EM was originally written in 1999-2000 by Dr. Tom White (TMSWhite) for a different project (Dialogix) in Java, using JavaCC, an open source compiler compiler (parser generator).  That Java-based project has been in production for nearly a decade, and has been fully vetted for unit and integration tests.

Since there is no production-grade parser generator for PHP and JavaScript (although Antlr is coming close), TMSWhite created a custom recursive descent parser for LimeSurvey.  To ensure its accuracy, EM's logic is based upon the JavaCC source code for Dialogix.  The JavaCC syntax mirrors the functionality needed for a recursive descent parser.  JavaCC happens to build a state-based compiler, which is a little more efficient than a recusive descent parser.  However, state-based compilers are impossible to read, understand,  or expand without JavaCC-like source code, so it did not make sense to try to port the JavaCC output directly to PHP.
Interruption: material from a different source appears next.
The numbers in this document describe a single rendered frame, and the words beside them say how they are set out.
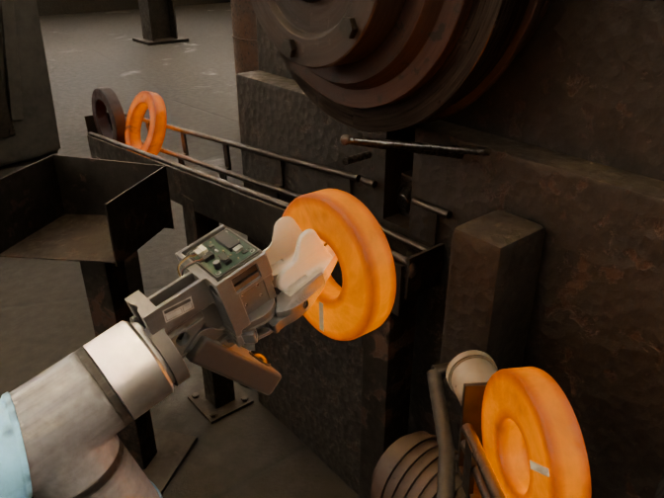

Futhermore, there are comprehensive unit and integration test suites for EM. These make it easy to validate the accuracy of the EM system.  Each test suite includes dozens to hundreds of test cases, and it is trivial to add addition test cases.

How does the Recursive Descent Parser work?

EM must do the following:

  1. Tokenize the expression - separating strings, words (variable names vs. functions), and punctuation; and categorizing the types of each.
  2. Analyze the tokens to build a parse tree, checking for syntax errors along the way.
  3. Return the result of evaluating the expression (using PHP) (or return syntax-highlighted HTML if there are syntax errors).
  4. Create a safe JavaScript equivalent of the expression so that expressions can be  dynamically re-computed client-side.
  5. Determine which variables are used in each expression (so can make sure they are available client-side).
  6. Optionally record debug and/or audit-log information that can be retrieved by CI views.

How does EM integrate into LimeSurvey?

The LimeExpressionManager (LEM) class manages the integration of EM into LimeSurvey.  LEM must:

  1. Initialize all of the variables needed by LimeSurvey (e.g. for TOKENS, INSERTANS, and templatereplace())
  2. Know which Group and Question are being processed
  3. Record the results and metadata about all of the text that LimeSurvey asks it to process
  4. Output static HTML that reflects the results of that processing
  5. Output JavaScript that lets those results be dynamically re-computed if values on the page change.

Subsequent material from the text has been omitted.